LITTLETON GAS COMPANY, PLAINTIFF,
v.
UNITED STATES DEPARTMENT OF ENERGY, DEFENDANT.



The opinion of the court was delivered by: Rosemary M. Collyer United States District Judge

MEMORANDUM OPINION

Littleton Gas Company ("Littleton") appeals a December 7, 2000, Decision and Order ("D&O") of the United States Department of Energy's ("DOE") Office of Hearings and Appeals ("OHA"). OHA denied Littleton's application for a full "volumetric" refund of overcharges paid to Vessels Gas Processing Company ("Vessels") during the period of price controls on petroleum products in the 1970s. Littleton and DOE have filed cross motions for summary judgment. Having carefully considered the parties' briefs and the certified administrative record, the Court finds that OHA erred as a matter of law when it rejected Littleton's application and supporting materials. Accordingly, the case is remanded to OHA for calculation of a full "volumetric" refund, with interest, on Littleton's application, except to the extent OHA determines that Littleton voluntarily reduced its profit margins.

I. BACKGROUND

A. Restitution Program

In the early 1970s, the Organization of Petroleum Exporting Countries imposed an oil embargo on the United States, which led to an energy crisis in this country. Congress responded by passing the Emergency Petroleum Allocation Act of 1973 ("EPAA"), 15 U.S.C. § 751 et seq., to regulate the allocation and prices of petroleum products. Under that statute, DOE and its predecessors, the Federal Energy Administration and the Federal Energy Office ("FEO"), issued price control orders governing the sale and resale of natural gas liquids ("NGLs") and natural gas liquid products ("NGLPs"). See Mandatory Petroleum Price Regulations, 10 C.F.R. Part 212. DOE was also empowered to seek restitution for violations of the price control regulations, which remained in effect until January 1981.*fn1 Executive Order No. 12287, 46 Fed. Reg. 9909 (1981). DOE's authority to prosecute violations and to collect monies for restitution to affected customers was subsequently repealed, barring actions commenced after September 30, 1988, or six years after an illegal overcharge, whichever was later. 15 U.S.C. § 4504(a)(1).

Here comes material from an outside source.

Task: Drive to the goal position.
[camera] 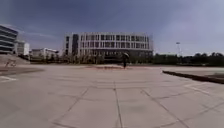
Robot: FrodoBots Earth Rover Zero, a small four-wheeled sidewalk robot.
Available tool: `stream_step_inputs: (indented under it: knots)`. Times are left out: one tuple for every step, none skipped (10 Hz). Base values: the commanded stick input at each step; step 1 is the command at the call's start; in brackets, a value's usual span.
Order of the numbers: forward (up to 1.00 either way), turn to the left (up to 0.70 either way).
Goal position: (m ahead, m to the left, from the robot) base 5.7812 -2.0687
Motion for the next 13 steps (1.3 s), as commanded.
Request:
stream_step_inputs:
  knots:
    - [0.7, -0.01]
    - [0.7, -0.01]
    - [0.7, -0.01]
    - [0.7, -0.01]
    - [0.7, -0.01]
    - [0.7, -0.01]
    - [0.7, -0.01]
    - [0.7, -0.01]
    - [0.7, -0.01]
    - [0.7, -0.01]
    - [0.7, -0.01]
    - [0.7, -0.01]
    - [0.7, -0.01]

In 1979, DOE promulgated the "Subpart V" regulations for the distribution of funds collected from companies by DOE under both ESA and EPAA. 10 C.F.R. § 205.80-88 (1988). In 1986, Congress enacted the Petroleum Overcharge [Distribution] and Restitution Act (PODRA), 15 U.S.C. § 4501-4507 (1988), to distribute funds "in accordance with subpart V regulations." 15 U.S.C. § 4502(b)(1)(A)-(C).

Sinclair Oil Corp. v. Abraham, 291 F.3d 822, 824 (Fed. Cir. 2002). PODRA directs OHA to establish the amount of injury incurred by any persons due to an "actual or alleged violation of the petroleum pricing and allocation regulations" and to make direct restitution to those persons. 15 U.S.C. § 4502(b). Remaining funds are to be distributed among various States and the federal government as indirect restitution for the ultimate consumers who presumably bore the largest part of the overcharges. Id. § 4503; s ee also Van Vranken v. DOE, 882 F.2d 514, 517-18 (Temp. Emer. Ct. App. 1989).

Pursuant to these authorities, DOE investigated and eventually entered into a Consent Order with Vessels whereby Vessels paid $1,564,222.74 to DOE as restitution for overcharges on NGLs and NGLPs during the period of September 1, 1973, to December 31, 1977. Vessels made its final payment to DOE on October 12, 1994. Thereafter, DOE commenced a special refund proceeding to distribute those funds to parties deemed to have been injured by the overcharges.

The Notice of Implementation of Special Refund Procedures for Vessels established that eligible claimants would be entitled to a refund derived by multiplying the purchase volume on which overcharges were paid by a "volumetric" factor. 61 Fed. Reg. 652, 653 (Jan. 9, 1996). To determine this factor, OHA divided the total amount of Vessels's payments to DOE by the approximate number of gallons Vessels sold during the applicable period.*fn2 As relevant here, the "volumetric" factor was calculated to be $0.0261.*fn3

Under DOE's special refund process, a claimant initially must show that it purchased NGLs or NGLPs from Vessels during the period in which overcharges occurred. Recognizing that firms such as Littleton purchased Vessels's product for resale, and that such firms might have had an opportunity to pass some or all of the overcharges on to their customers, OHA requires resellers seeking a full "volumetric" refund also to submit "actual proof of injury." C.A.R. at 169.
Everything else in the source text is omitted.